◆ ASSIGNMENT
Scan the material that follows. Copy every line containing the word "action".

------------------------------

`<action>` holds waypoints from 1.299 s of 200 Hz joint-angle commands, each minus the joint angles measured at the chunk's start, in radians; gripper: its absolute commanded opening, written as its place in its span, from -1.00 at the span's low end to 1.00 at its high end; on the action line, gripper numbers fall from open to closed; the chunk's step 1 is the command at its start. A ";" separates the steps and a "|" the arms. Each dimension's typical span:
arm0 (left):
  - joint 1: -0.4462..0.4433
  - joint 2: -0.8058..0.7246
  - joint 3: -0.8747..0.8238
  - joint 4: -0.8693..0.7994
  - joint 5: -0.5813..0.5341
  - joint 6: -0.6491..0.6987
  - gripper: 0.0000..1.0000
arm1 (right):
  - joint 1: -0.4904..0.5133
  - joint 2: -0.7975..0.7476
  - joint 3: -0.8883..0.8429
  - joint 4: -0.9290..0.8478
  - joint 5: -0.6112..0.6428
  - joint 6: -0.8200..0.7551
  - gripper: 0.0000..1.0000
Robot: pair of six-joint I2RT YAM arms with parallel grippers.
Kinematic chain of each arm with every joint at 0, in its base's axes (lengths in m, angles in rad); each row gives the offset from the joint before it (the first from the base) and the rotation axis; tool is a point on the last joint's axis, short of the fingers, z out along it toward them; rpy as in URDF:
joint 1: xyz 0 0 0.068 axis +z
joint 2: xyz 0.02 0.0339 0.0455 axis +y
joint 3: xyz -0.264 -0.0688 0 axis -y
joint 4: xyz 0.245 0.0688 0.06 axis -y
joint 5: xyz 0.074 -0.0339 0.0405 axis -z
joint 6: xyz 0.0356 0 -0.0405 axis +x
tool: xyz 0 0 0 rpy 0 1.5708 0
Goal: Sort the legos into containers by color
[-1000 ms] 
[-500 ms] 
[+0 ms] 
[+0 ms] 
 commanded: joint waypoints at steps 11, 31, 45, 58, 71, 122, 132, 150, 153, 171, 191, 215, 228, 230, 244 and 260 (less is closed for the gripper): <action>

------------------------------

◆ RESPONSE AREA
`<action>` holds waypoints from 1.299 s of 200 Hz joint-angle commands, each minus the joint angles measured at the chunk's start, in radians; gripper: its absolute commanded opening, written as its place in its span, from -1.00 at the span's low end to 1.00 at its high end; on the action line, gripper numbers fall from open to closed; the chunk's step 1 is the command at its start. A ";" separates the steps and a "|" the arms. Each dimension's typical span:
 commanded: joint waypoints at steps 11, 31, 45, 58, 71, 122, 132, 150, 153, 171, 191, 215, 228, 230, 244 and 260 (less is closed for the gripper): <action>

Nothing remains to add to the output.